L’après midi, les deux frères prirent la direction de la cabane située à l’orée du village. En arrivant, ils constatèrent que l’endroit semblait inhabité depuis un certain temps. Khalil fit le tour de la demeure, tandis que son frère scruta les horizons du haut d’une grosse pierre

_ «  On dirait qu’il n’y a personne, lança Jaber

_A croire que cette cabane n’a jamais été habitée, ajouta Khalil

Puis : entrons et visitons les lieux

Jaber essaya d’ouvrir la porte quand il remarqua qu’elle était cadenassée

Que faire ? Heureusement qu’il y avait une petite fenêtre de bois .Il était facile d’ôter une planche pour l’ouvrir

Les deux frères y entrèrent et se trouvèrent dans une grande obscurité. Jaber alluma une allumette .Soudain, à travers la lueur, ils virent des gros sacs encombrés dans toute la demeure.

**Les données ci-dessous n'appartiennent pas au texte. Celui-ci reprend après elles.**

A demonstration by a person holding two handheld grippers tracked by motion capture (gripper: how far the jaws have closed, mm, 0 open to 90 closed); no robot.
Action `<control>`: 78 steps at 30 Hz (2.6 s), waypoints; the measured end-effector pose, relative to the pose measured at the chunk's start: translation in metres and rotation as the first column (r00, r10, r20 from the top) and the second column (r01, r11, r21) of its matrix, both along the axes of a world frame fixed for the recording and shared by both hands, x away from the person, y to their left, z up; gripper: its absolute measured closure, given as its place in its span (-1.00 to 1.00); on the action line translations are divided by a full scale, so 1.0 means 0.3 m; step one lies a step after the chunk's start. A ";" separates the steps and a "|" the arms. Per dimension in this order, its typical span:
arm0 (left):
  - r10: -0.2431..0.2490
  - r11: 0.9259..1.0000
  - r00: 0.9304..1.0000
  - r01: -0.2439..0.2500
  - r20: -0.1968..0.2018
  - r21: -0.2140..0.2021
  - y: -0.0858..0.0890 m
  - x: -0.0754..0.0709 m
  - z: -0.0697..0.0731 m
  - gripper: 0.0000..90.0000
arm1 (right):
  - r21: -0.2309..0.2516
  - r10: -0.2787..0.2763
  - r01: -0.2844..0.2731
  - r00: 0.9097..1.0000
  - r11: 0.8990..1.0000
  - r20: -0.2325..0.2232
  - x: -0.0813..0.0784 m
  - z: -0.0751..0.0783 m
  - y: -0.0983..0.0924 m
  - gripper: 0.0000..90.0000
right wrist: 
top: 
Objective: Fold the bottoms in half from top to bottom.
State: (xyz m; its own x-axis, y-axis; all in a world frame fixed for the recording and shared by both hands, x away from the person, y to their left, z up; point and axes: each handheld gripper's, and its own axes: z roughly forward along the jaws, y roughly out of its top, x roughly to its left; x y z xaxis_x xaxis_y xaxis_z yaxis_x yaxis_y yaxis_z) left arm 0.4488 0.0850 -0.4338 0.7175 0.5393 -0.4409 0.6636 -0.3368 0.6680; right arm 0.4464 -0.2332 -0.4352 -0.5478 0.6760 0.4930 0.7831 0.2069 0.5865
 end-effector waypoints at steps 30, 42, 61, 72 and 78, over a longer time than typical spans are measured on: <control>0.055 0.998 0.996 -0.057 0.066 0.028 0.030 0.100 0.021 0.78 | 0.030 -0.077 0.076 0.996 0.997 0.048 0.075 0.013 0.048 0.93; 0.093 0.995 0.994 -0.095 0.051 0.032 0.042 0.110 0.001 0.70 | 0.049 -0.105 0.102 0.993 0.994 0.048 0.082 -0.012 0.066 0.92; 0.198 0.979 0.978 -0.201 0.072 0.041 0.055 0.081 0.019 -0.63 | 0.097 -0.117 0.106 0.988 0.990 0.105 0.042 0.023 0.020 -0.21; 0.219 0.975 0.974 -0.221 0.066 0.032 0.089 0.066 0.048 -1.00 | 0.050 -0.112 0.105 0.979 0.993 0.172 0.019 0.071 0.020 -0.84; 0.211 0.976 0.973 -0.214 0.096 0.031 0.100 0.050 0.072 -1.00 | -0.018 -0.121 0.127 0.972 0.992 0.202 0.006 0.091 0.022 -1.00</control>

Jaber reconnut le sac qu’il avait porté

_ « Mais, c’est le sac du vieillard

L’allumette s’éteignit et l’obscurité revint

Khalil en alluma une autre.

Quelques instants après, Jaber apporta une lampe à pétrole qu’il avait trouvée près d’un sac

_Bonne idée, frérot

Aussitôt, la pièce fut à nouveau éclairée. Les deux frères ouvrirent le sac  .Quelle fut leur surprise de voir les différents objets qui s’y trouvaient : des objets rares qui remontaient à des siècles

_On dirait des œuvres d’art très anciennes, lança Jaber

_En effet, approuva son frère

Après un bref silence, il ajouta : on a affaire à des voleurs d’art

_Il faut avertir les autorités, poursuivit Jaber

Ainsi, les deux frères se précipitèrent vers le poste de gendarmerie. Aussitôt, ils demandèrent à voir le lieutenant .Ce dernier les reçut sur le champ

Après lui avoir tout raconté, il fit envoyer une patrouille vers la cabane .Puis, il téléphona aux autorités de la ville la plus proche pour avoir des renforts.

_Messieurs, je vous félicite .Grâce à vous, on aura mis la main sur le plus gros butin volé depuis des dizaines d’années.

Les deux frères le regardèrent étonnés

_Je vais vous expliquer.

Ainsi, il dit : depuis plusieurs années, une bande de voleurs ne cessent de voler les monuments et les objets d’art dans les sites touristiques. Malheureusement, ils étaient insaisissables. On a beau leur tendre des pièges, en vain.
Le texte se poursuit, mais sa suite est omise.